Sometimes it would be nice to be in an environment where you didn’t have
to think about every word you were about to say. It would be nice to be able to go into the store and know that if
I ask for onions, I’ll get onions and not something else. It has become less of a guessing game to see
if we’ll get the food that we thought we ordered at local restaurants,
though. Our language is getting
better. Even when someone is speaking
very quickly I can pick up the general idea some of the time. If they speak slowly, I do much better. Compared to ten weeks ago when our language
was limited to five words, I feel good about our progress. For me, I can speak better than comprehend
what people are saying. My ear needs to
be totally rewired to distinguish the sometimes-indistinguishable sounds that
are coming out of the Bulgarian in front of me. I find myself panicking because I don’t understand what they are
saying and then I just have to start laughing.
Another question I
might have for a PCV is what are the people like that you are training
with? As my friend Jason said as we had
a beer together at the “Café Desparado” just down the street last night, I’m
really surprised by some of the people who have joined the PC. There are people here who are the
stereotypical PC volunteer – earthy, liberal and free-spirited. But there are also people here whom you
would never guess would want to leave their lives in America to come to
Bulgaria. One trainee, an ex-lawyer,
said he lied for a living. I assume
that meant that he wasn’t too proud of himself back in the States. He’s in his 40’s or 50’s. Others have come here with an agenda (the
quickest way to get frustrated and leave).

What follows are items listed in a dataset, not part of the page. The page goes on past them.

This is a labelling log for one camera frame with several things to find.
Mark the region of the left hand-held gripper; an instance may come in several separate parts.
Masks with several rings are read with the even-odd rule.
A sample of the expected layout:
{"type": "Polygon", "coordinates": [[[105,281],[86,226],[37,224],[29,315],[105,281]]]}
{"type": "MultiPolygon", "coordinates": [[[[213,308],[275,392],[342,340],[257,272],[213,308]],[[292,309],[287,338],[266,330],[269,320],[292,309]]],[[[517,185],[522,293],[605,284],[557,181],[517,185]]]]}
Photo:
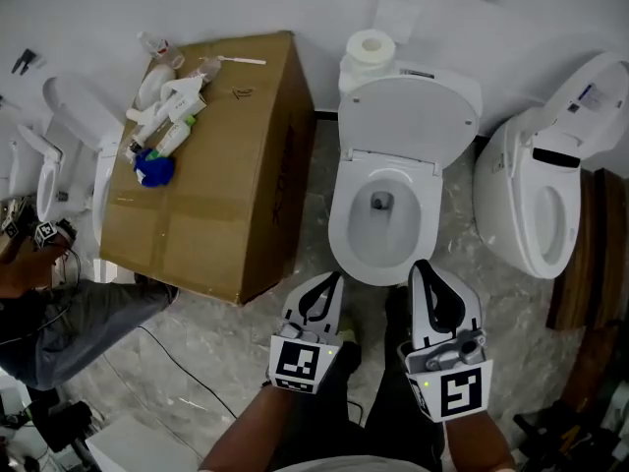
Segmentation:
{"type": "Polygon", "coordinates": [[[334,335],[343,292],[342,274],[331,271],[312,277],[289,293],[282,311],[283,319],[289,322],[283,323],[270,340],[267,376],[272,385],[317,393],[341,348],[341,340],[334,335]]]}

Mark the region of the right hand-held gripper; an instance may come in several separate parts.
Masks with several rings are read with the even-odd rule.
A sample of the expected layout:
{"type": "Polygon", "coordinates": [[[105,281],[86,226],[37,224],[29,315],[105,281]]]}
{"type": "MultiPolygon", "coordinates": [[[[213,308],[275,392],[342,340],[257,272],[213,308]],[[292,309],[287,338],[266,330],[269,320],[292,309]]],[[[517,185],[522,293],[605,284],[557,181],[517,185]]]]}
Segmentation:
{"type": "Polygon", "coordinates": [[[412,265],[408,286],[413,344],[397,353],[420,410],[435,423],[485,411],[493,362],[478,294],[427,260],[412,265]]]}

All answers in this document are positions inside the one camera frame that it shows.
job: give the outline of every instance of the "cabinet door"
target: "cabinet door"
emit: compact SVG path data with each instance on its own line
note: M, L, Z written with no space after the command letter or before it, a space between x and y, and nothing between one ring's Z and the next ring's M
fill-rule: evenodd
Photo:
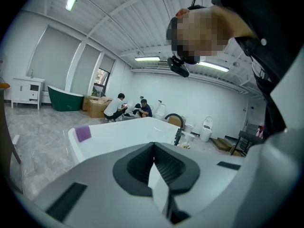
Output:
M22 101L21 83L14 83L12 99L14 101Z
M30 94L30 85L29 84L22 84L21 94L22 94L21 101L29 101L29 94Z

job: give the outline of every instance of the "roller shade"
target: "roller shade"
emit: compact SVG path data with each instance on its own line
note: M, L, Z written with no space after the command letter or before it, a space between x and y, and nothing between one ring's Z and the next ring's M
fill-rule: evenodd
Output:
M86 95L100 51L86 45L73 77L71 92Z
M65 89L67 73L72 59L80 44L65 33L47 28L34 52L27 75L45 79L43 90L48 85Z
M102 69L102 70L104 70L104 71L106 71L106 72L108 72L108 73L110 73L111 70L112 70L114 61L115 60L109 58L107 55L104 55L99 68Z

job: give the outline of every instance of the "green bathtub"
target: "green bathtub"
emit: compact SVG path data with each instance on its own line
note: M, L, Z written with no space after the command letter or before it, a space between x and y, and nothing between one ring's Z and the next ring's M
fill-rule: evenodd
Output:
M78 111L84 98L83 95L67 92L53 86L48 86L48 94L53 108L60 112Z

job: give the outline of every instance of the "ceiling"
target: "ceiling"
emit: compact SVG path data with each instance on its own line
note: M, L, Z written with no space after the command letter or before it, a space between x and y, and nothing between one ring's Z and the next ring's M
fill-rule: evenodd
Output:
M188 7L192 0L77 0L71 11L65 9L66 2L29 0L23 9L71 26L111 50L135 72L149 73L152 69L167 72L169 68L164 63L136 62L134 58L160 56L165 61L171 57L166 28L176 12ZM212 6L211 0L196 0L196 4ZM222 53L207 57L206 61L229 67L229 72L199 65L187 65L187 68L195 75L224 81L250 96L261 97L253 78L251 59L234 39Z

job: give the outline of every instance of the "white bathtub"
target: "white bathtub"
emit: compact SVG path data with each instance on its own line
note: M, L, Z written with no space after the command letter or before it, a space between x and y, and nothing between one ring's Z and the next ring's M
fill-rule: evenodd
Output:
M149 142L172 143L177 126L152 117L91 125L91 138L79 142L75 129L68 132L75 164L91 157Z

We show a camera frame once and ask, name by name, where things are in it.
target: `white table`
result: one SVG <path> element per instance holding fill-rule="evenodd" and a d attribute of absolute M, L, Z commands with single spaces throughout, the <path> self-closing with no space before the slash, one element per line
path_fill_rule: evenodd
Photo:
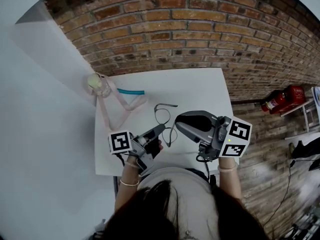
<path fill-rule="evenodd" d="M 160 70 L 124 74 L 111 77 L 115 85 L 125 90 L 144 90 L 148 102 L 138 113 L 130 116 L 119 130 L 128 130 L 140 135 L 158 125 L 154 107 L 159 103 L 174 104 L 165 107 L 171 119 L 166 124 L 171 127 L 175 118 L 184 112 L 205 110 L 215 116 L 231 118 L 233 111 L 229 93 L 221 68 L 194 68 Z M 107 98 L 107 110 L 111 120 L 119 116 L 119 109 L 113 106 L 112 97 Z M 177 130 L 178 138 L 168 148 L 163 143 L 163 151 L 156 156 L 154 169 L 163 166 L 195 168 L 206 174 L 203 163 L 196 161 L 199 145 Z M 95 115 L 95 173 L 97 175 L 121 176 L 121 161 L 109 152 L 108 132 L 105 128 L 99 104 Z M 211 172 L 217 170 L 218 160 L 208 163 Z"/>
<path fill-rule="evenodd" d="M 308 99 L 305 103 L 294 107 L 293 109 L 283 113 L 280 115 L 280 117 L 284 117 L 285 115 L 288 115 L 290 113 L 292 113 L 293 111 L 296 111 L 298 109 L 302 108 L 303 111 L 303 116 L 304 116 L 304 122 L 305 122 L 305 131 L 296 135 L 292 135 L 292 136 L 288 136 L 285 137 L 285 140 L 290 140 L 290 139 L 294 139 L 298 136 L 304 136 L 304 135 L 308 135 L 310 133 L 315 133 L 315 132 L 319 132 L 319 128 L 320 125 L 318 122 L 314 122 L 313 119 L 313 115 L 312 115 L 312 111 L 316 110 L 317 116 L 318 116 L 318 120 L 320 121 L 320 107 L 316 101 L 316 97 L 314 94 L 314 87 L 311 88 L 311 92 L 312 92 L 312 98 Z M 311 122 L 308 121 L 308 113 L 310 115 L 311 118 Z"/>

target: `blue plastic strip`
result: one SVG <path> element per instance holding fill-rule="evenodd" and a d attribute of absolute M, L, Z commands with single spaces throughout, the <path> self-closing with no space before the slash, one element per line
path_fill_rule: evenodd
<path fill-rule="evenodd" d="M 144 95 L 145 94 L 144 90 L 123 90 L 123 89 L 119 89 L 119 88 L 117 88 L 117 90 L 121 94 L 130 94 L 130 95 Z"/>

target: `brick wall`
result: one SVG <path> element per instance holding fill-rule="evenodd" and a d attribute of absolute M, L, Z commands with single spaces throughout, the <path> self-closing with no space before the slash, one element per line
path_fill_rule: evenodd
<path fill-rule="evenodd" d="M 231 100 L 320 83 L 320 23 L 298 0 L 46 0 L 108 76 L 222 68 Z"/>

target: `person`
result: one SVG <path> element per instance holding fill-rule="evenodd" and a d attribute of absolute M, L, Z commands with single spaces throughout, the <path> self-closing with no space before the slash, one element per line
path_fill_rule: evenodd
<path fill-rule="evenodd" d="M 244 208 L 234 158 L 219 158 L 220 186 L 195 169 L 158 169 L 139 183 L 137 159 L 125 163 L 103 240 L 268 240 Z"/>
<path fill-rule="evenodd" d="M 320 154 L 320 137 L 314 139 L 307 145 L 304 145 L 301 140 L 299 140 L 296 147 L 293 143 L 290 143 L 289 151 L 293 159 L 308 158 Z"/>

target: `wooden floor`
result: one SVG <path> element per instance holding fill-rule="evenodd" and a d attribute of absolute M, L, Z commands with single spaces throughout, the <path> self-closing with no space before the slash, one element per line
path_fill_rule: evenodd
<path fill-rule="evenodd" d="M 240 159 L 238 172 L 245 207 L 264 225 L 279 206 L 288 186 L 292 160 L 288 150 L 289 141 L 285 141 L 284 137 L 302 131 L 304 118 L 299 111 L 285 117 L 270 115 L 263 112 L 259 104 L 235 105 L 232 108 L 236 117 L 253 125 L 250 146 Z M 308 171 L 311 163 L 296 162 L 291 168 L 287 197 L 264 226 L 270 237 L 278 239 L 286 233 L 314 202 L 315 196 L 319 195 L 318 187 L 304 189 L 313 173 Z"/>

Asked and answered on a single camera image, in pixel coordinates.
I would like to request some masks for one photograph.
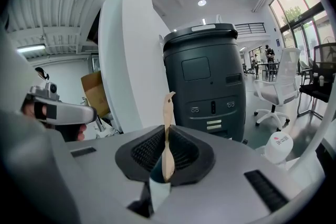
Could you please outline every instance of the wooden spoon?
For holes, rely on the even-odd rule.
[[[165,142],[164,142],[164,151],[162,153],[162,175],[164,181],[169,182],[175,171],[175,162],[173,158],[173,154],[169,149],[169,127],[173,118],[173,101],[172,96],[175,92],[171,92],[167,94],[164,98],[163,103],[163,121],[164,121],[164,134],[165,134]]]

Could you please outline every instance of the cardboard box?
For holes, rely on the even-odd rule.
[[[101,72],[88,74],[81,78],[83,89],[90,106],[97,110],[100,117],[103,117],[110,112],[107,103]]]

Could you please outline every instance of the white pillar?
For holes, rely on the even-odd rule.
[[[169,89],[159,45],[162,33],[154,14],[152,0],[105,0],[101,11],[103,84],[123,132],[163,123],[162,105]]]

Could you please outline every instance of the ceiling light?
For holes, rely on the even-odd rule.
[[[204,6],[205,4],[206,4],[206,0],[200,0],[200,1],[198,1],[198,5],[200,7]]]
[[[45,49],[46,46],[44,45],[34,45],[34,46],[28,46],[28,47],[24,47],[24,48],[19,48],[17,49],[18,52],[28,52],[28,51],[32,51],[32,50],[43,50]]]

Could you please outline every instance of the hand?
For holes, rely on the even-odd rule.
[[[35,118],[34,103],[30,102],[30,103],[25,104],[22,107],[22,112],[28,117]],[[46,105],[42,106],[42,113],[43,113],[44,116],[47,115],[47,106]],[[48,128],[48,129],[53,129],[54,128],[53,125],[50,125],[50,124],[45,124],[45,127]],[[86,127],[85,124],[82,124],[79,127],[78,136],[77,136],[78,141],[84,140],[85,136],[84,136],[83,132],[86,130],[86,128],[87,127]]]

It’s amazing how unbending some people are, even when they sign up to be
volunteers! Others have an incredibly
positive outlook and they will leave their mark wherever they go. The reasons for people being here are more
varied than I thought they would be.
Some people are escaping a dead-end job, others want adventure, others
want a nice résumé, and others have always wanted to do this since they were
young, others had nothing else to do after college, and still others wanted to
“find a woman in Bulgaria!” I guess
it’s possible, but considering the person who said it, I’ll believe it when I
see it. Kate and I had two reasons for
being here that we talked about before we left – we wanted an adventure
together and we wanted to do something useful to help people. I think my definition of helping people is
changing. It has changed from trying to
be the savior to one who is among those who are in need of help and working
with them to figure out a solution. We
always want to be the savior who wraps up the problem on our own and then is
thanked. It doesn’t last. I could say a really cliché proverb right
here, but I won’t and you probably already know what it is.